The 23rd International 500-Mile Sweepstakes Race was held at the Indianapolis Motor Speedway on Thursday, May 30, 1935. Despite attempts to improve participant safety by requiring crash helmets and installing green and yellow lights around the track, the event that year would prove to be one of the worst in terms of fatalities.

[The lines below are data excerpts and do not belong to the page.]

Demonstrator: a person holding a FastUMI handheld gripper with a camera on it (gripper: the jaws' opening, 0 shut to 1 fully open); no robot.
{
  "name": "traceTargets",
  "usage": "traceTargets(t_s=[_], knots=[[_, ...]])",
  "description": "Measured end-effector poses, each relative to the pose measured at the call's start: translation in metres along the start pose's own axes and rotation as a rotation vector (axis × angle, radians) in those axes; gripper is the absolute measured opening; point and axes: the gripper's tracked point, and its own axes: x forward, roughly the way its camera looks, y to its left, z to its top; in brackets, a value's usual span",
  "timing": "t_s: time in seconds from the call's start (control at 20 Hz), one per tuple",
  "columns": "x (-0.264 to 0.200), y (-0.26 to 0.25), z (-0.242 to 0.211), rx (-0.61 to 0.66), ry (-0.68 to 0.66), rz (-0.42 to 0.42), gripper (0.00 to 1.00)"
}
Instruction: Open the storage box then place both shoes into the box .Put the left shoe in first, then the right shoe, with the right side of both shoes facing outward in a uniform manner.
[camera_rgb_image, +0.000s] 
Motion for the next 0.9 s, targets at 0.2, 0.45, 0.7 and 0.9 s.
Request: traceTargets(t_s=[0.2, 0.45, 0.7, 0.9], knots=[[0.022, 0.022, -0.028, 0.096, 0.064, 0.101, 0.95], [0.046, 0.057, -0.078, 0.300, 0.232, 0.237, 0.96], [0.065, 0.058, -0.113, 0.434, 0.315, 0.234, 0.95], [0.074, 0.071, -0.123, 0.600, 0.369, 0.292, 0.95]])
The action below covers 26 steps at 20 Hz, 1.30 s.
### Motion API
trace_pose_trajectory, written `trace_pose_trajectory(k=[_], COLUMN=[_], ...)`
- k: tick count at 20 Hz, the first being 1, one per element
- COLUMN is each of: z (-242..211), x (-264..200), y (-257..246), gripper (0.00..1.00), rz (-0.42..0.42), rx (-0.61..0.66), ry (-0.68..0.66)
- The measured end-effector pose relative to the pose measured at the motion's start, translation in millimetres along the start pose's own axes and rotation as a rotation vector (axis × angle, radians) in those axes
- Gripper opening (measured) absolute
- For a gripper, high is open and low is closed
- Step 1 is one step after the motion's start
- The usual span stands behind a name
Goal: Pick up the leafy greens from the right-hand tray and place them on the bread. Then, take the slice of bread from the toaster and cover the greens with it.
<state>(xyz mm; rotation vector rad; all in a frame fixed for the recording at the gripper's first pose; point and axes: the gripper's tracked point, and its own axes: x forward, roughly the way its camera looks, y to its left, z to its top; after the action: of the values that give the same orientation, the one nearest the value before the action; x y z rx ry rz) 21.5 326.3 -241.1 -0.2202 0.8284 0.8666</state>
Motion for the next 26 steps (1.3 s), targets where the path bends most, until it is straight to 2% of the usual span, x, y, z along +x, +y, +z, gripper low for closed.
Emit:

Kelly Petillo won the race, accompanied by riding mechanic Jimmy Dunham. Pete DePaolo, the 1925 winner, was the team principal, becoming the first individual to win the race separately as a driver and an owner.

The race was part of the 1935 AAA Championship Car season.

Pre-race and qualifying
Ten-lap (25 mile) qualifying runs were utilized.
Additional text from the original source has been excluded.